This was a test shot before taking studio portraits for a consulting company in Sweden. Having recently bought a Profoto AcuteB 600R I tried out a studio setup with four flashes. Usually, I use a reflector as fill, but having another flash head to work with, I wanted to see the difference in light and how it could be used to more flexibly lighten the shadows in my portraits in a better way.
Studio lighting setup in short
Having four different light sources is in many ways a very flexible setup, but at the same time, many variables that can create problems before you get it right. The good thing is of course that you can light your subject from four different angles and modify the light from every angle with a different light modifier. The problem is that it takes some time to troubleshoot if it doesn’t look good.
Big soft main light
For this portrait I wanted, as I usually do, start with a big, soft light as main. The biggest softbox in my arsenal is the Profoto Octa 5′ (150 cm), and I think it is the best softbox for half-length portraits in my studio. If I have to use a smaller softbox, that would mean that I place it closer to the subject, and that takes a way a bit of working space for the model. Not too many people are comfortable with being surrounded by flashes and softboxes, so giving them some space might be a good idea.

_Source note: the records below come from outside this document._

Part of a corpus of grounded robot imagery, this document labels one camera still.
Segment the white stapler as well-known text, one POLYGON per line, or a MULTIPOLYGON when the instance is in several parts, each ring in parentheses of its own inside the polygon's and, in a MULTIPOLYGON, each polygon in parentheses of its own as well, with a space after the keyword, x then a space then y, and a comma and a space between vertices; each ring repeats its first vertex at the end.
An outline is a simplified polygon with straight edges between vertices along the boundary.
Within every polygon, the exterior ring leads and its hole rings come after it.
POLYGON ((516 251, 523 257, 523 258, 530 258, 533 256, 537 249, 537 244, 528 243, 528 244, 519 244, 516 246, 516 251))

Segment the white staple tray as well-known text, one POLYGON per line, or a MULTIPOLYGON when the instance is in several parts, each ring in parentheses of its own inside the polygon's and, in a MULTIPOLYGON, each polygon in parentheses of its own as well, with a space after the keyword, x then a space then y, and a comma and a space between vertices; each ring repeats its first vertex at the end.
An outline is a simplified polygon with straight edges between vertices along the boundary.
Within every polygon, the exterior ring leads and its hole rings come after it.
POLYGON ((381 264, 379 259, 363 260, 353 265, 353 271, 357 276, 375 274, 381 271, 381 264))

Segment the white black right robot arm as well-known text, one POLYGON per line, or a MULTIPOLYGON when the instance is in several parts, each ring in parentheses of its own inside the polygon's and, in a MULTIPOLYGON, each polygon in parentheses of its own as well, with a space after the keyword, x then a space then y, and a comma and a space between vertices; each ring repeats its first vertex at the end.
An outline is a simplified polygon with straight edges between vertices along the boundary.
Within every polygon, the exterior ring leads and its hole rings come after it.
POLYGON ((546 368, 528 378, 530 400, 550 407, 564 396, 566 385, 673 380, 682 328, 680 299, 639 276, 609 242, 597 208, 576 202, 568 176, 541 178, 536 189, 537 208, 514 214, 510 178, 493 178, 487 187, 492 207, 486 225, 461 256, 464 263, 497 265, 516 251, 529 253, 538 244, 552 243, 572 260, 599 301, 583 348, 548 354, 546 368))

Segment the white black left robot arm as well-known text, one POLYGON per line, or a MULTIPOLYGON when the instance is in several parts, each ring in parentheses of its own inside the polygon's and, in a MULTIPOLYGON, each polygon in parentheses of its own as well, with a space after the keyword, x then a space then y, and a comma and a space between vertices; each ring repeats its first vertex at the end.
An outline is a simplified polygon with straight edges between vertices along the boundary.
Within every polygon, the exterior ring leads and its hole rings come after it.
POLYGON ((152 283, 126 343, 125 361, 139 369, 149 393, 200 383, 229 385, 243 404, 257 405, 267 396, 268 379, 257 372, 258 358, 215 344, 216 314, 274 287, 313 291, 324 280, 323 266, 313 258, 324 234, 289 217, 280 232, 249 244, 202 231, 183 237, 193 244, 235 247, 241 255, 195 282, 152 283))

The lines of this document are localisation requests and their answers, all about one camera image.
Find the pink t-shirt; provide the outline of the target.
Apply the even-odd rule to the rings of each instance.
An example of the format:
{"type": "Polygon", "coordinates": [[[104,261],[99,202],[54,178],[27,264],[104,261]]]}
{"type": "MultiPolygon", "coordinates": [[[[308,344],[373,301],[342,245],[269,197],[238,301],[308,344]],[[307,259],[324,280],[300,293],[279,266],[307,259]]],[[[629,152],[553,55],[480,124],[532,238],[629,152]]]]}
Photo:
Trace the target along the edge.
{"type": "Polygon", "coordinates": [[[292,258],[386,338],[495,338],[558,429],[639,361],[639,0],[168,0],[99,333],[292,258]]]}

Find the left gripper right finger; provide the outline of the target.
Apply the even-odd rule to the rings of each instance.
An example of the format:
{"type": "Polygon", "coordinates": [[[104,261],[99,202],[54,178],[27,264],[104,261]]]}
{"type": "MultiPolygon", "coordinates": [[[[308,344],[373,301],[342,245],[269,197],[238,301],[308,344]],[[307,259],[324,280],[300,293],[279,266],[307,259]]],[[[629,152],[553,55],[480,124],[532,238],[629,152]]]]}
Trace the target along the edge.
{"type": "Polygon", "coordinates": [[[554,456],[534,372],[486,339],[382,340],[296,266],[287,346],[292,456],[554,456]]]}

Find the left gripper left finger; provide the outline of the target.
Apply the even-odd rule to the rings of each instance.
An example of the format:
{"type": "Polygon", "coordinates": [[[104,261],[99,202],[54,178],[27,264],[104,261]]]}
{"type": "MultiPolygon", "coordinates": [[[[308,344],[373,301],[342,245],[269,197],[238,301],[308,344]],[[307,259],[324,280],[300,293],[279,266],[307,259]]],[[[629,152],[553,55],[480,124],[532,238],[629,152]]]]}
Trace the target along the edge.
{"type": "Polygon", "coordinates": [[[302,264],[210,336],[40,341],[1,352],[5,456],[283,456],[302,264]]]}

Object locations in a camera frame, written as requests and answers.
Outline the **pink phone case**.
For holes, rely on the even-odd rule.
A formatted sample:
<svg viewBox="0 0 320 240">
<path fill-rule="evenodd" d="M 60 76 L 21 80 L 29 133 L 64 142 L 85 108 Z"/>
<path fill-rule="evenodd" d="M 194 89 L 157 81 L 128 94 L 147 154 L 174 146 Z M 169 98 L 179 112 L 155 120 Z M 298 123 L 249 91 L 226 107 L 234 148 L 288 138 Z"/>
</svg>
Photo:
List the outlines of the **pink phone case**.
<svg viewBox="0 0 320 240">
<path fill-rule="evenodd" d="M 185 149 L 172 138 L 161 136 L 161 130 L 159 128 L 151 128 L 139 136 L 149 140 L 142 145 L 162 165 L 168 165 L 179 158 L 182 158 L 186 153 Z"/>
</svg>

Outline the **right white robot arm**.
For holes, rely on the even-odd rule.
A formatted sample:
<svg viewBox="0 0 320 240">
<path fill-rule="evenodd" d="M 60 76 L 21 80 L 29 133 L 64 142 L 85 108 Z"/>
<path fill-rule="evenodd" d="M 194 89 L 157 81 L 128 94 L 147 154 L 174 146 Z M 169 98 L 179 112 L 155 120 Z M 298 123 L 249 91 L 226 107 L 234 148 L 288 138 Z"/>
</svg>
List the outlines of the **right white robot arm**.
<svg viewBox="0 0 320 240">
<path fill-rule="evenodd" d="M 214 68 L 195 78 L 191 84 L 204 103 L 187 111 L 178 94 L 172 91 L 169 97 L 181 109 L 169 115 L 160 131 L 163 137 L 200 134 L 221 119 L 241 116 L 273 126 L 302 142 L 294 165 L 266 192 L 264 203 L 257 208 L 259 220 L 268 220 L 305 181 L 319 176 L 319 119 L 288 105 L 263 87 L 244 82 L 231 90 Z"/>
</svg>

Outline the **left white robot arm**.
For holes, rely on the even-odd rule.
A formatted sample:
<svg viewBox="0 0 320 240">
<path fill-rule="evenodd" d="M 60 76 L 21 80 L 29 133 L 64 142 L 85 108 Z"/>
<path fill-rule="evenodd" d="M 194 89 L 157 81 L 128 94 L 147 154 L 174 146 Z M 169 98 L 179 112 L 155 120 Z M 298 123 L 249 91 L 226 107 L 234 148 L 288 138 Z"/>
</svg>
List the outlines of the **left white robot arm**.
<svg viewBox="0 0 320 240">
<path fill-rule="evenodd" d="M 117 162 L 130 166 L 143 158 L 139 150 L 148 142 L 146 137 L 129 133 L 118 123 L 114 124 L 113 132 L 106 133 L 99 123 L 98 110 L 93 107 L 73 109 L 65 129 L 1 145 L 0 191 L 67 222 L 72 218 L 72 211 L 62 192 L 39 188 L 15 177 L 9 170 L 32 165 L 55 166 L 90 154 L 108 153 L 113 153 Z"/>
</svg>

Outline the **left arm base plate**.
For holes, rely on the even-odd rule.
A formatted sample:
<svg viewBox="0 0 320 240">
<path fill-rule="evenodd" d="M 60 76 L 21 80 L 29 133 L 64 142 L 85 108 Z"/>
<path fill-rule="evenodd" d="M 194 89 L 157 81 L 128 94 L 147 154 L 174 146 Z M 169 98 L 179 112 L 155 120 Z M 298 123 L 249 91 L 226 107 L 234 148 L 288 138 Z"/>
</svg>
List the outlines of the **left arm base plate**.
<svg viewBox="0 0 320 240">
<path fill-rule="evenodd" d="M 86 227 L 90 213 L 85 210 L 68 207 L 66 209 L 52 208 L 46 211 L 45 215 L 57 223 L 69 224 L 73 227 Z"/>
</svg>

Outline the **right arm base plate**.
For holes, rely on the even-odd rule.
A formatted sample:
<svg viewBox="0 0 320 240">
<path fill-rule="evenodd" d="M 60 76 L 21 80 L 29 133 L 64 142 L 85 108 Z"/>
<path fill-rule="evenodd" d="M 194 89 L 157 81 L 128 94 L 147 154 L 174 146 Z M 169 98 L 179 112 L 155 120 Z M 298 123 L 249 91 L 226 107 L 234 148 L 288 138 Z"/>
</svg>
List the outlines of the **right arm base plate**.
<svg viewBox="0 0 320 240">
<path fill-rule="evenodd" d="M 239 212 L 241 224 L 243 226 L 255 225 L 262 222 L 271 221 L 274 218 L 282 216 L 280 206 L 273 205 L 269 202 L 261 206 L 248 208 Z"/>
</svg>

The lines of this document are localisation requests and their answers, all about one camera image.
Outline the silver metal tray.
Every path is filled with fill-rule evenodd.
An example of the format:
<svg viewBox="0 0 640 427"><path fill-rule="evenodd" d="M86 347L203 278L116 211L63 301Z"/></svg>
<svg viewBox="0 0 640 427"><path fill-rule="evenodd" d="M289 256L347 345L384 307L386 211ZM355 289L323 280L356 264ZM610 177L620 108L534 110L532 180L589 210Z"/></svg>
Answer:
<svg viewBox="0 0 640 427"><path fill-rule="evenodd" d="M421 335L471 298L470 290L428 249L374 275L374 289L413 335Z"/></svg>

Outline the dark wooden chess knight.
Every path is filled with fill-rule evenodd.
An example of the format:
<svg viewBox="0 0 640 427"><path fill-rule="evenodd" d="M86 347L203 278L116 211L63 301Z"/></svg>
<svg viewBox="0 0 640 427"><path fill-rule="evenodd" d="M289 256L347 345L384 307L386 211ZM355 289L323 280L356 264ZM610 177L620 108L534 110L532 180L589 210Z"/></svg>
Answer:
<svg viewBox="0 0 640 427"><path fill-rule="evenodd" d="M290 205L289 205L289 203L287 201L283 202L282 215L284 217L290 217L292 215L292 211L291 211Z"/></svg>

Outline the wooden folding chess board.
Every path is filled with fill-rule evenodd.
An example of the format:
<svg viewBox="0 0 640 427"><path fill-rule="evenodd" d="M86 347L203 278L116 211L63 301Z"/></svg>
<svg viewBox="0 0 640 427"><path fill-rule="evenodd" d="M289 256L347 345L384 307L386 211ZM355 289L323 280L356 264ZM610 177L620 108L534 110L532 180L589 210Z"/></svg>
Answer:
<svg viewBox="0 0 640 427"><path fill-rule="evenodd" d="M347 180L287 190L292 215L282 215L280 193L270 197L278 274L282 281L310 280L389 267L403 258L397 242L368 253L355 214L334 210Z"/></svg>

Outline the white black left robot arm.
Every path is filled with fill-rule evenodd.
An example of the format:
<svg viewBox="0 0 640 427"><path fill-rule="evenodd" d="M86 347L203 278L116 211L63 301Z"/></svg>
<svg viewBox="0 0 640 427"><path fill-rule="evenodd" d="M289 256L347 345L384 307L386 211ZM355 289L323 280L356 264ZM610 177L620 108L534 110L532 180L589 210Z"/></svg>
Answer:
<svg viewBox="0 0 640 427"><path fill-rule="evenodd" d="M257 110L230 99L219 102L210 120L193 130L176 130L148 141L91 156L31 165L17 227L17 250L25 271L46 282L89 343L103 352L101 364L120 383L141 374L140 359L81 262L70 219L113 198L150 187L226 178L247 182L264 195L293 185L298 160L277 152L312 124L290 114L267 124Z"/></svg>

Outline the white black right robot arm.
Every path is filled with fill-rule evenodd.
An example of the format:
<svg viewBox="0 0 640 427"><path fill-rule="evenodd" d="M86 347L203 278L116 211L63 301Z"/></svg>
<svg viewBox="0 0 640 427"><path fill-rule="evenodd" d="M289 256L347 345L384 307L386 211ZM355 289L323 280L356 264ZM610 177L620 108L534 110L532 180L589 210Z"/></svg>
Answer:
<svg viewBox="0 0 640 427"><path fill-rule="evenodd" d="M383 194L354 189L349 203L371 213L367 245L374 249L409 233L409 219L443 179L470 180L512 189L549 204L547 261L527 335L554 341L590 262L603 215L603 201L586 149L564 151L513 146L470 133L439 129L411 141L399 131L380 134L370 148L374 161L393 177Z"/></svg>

Flash fill instead of reflector
Usually I have a reflector from Photoflex as fill, but with my new Profoto AcuteB 600R I could place a flash there instead, and at the same time be able to control that light instead of just reflect some of the light from the main light (or the rim lights) to lift the shadows.
The rest of my light comes from Profoto Compacts, and they have a high light output, even on the lowest setting. The AcuteB can go a few steps lower, so I just had to set this on the lowest setting to work really well as fill.
I placed the fill light very low, with a semi-transparent shoot-through umbrella, on a small stand just 50 or 60 cm from the floor. So instead of having a reflector just bouncing back some of the light from the side, I could have fill coming from below.
For this purpose, a camera flash such as a Speedlight, would also be a good idea. Easy to place and easy to adjust the output setting on.
Two rim lights from behind
To give this portrait more depth, I added the remaining two flashes as rimlights. Mostly they highlight the sides of the model’s forehead, but also add a little sprinkle to the hair on the sides of his head. I like this effect as it better shows how the underlying bone structure is shaped. But, of course, if the model would have more hair, most of the light would hit the hair, but then it at least separates the model from the background a bit.
White paper background
Most of my portraits use a roll of paper as background. Sometimes a use a medium grey, but the white background is the most flexible as it can go from bright white to black depending on much light you allow to hit it.
To create a different portrait, I could have used anothed flash for the background to light it separately, either with a snoot or a gridded modifier to light parts of it, or a filter gel to tint it in any colour I want. But, that would require another flash which I don’t have. Not yet.
After the shot
When we where satisfied, I processed the chosen photo in Nikon Capture NX2. The program itself is a bit of a hassle and not as easy to work with as, for example, Lightroom. But sometimes it is worth the extra trouble.